Une grande partie de ce que l’on sait sur le langage a été apprise en étudiant des personnes présentant des troubles du langage secondaires à une lésion corticale. Notre compréhension des processus contribuant à la formation, à la compréhension et à l’expression du langage est encore vague. La localisation de la fonction est l’expression utilisée pour décrire la condition selon laquelle une zone donnée du cerveau est impliquée dans un processus spécifique. Par exemple, voir un mot, entendre un mot, penser à un mot et parler un mot impliquent tous des zones différentes du cerveau (Kandel et al 2000). En outre, la localisation des processus cognitifs impliqués dans chacune de ces tâches est différente de celle des zones sensorielles impliquées dans le langage. Par exemple, la compréhension du mot écrit c-a-t ne se produit pas dans le cortex visuel, mais le cortex visuel est nécessaire pour voir le mot. Le langage est une représentation symbolique d’un concept – un chat, un câlin, dormir. Ce sont tous des concepts, et le langage est le moyen par lequel ils sont communiqués. Qu’il soit parlé, écrit, dessiné ou signé, le message symbolise une idée. Nous pouvons traduire nos idées dans n’importe laquelle de ces formes de langage et nous pouvons interpréter chacune de ces formes en une idée.

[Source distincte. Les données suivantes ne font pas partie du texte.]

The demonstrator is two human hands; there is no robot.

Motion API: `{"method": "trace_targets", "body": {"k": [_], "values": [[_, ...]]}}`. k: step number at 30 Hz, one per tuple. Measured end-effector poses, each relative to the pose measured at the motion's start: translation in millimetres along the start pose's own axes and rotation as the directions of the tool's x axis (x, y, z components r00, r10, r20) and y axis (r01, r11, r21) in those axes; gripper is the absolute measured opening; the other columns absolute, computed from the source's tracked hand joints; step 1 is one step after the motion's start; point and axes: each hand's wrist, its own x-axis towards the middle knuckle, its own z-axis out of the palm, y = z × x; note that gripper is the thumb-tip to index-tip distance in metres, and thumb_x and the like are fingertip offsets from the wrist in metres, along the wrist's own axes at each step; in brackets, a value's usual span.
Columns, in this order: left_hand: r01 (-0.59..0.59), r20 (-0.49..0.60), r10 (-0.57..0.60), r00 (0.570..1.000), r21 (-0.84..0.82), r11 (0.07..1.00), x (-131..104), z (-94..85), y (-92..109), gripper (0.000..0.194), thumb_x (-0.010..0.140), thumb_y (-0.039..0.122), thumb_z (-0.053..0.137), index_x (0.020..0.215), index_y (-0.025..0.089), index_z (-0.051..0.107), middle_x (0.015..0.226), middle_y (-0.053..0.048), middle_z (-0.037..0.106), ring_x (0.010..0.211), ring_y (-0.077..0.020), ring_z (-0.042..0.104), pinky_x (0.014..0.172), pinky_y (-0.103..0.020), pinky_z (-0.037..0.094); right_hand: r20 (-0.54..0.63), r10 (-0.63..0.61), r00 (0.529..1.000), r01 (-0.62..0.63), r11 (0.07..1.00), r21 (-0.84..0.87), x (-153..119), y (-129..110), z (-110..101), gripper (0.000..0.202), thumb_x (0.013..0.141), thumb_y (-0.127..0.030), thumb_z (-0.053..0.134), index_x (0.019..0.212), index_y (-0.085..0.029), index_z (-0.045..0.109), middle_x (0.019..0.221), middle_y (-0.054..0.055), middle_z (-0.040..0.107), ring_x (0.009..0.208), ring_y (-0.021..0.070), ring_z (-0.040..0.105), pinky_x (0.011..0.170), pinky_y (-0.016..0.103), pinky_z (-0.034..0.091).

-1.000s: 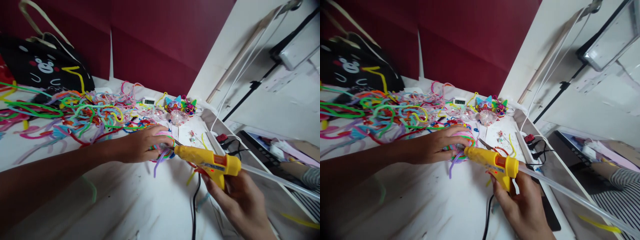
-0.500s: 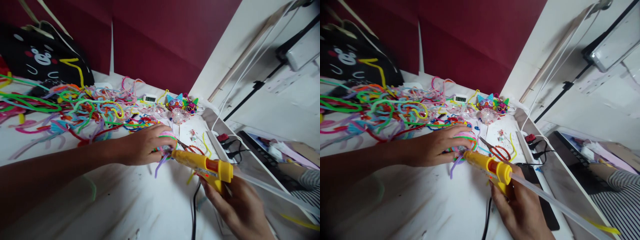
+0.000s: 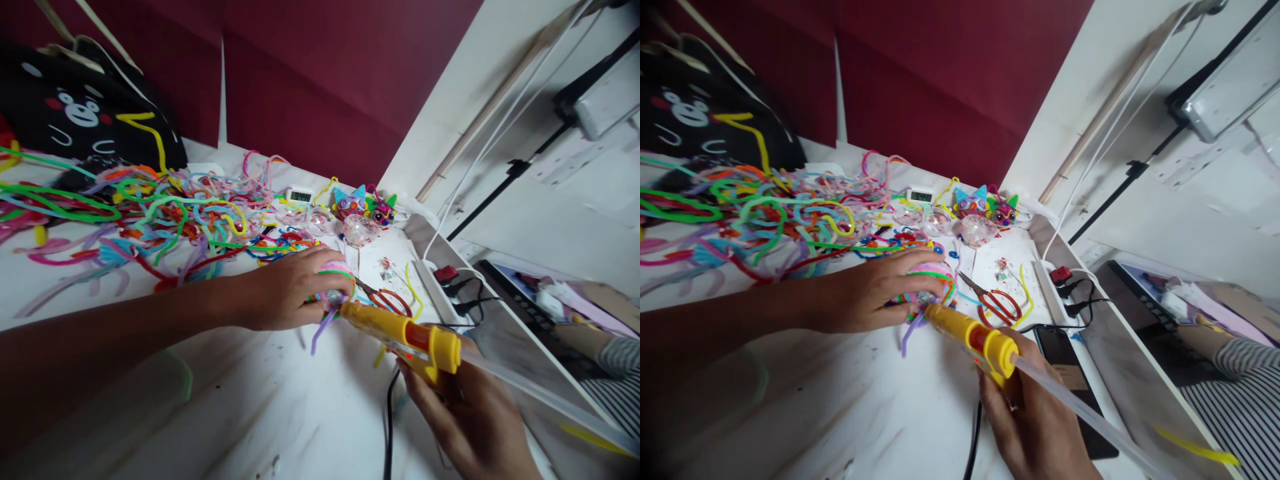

Mais chacune de ces tâches s’effectue dans une zone différente du cerveau. Les zones du cortex d’association dans les lobes frontal, pariétal, temporal et occipital de l’hémisphère dominant sont impliquées dans la fonction du langage (Dronkers et al 2000). L’hémisphère dominant est le gauche chez la plupart des gens. L’hémisphère droit ou non dominant s’occupe de l’inflexion, de la synchronisation et du rythme du langage expressif, qui peut être considéré comme le contexte émotionnel.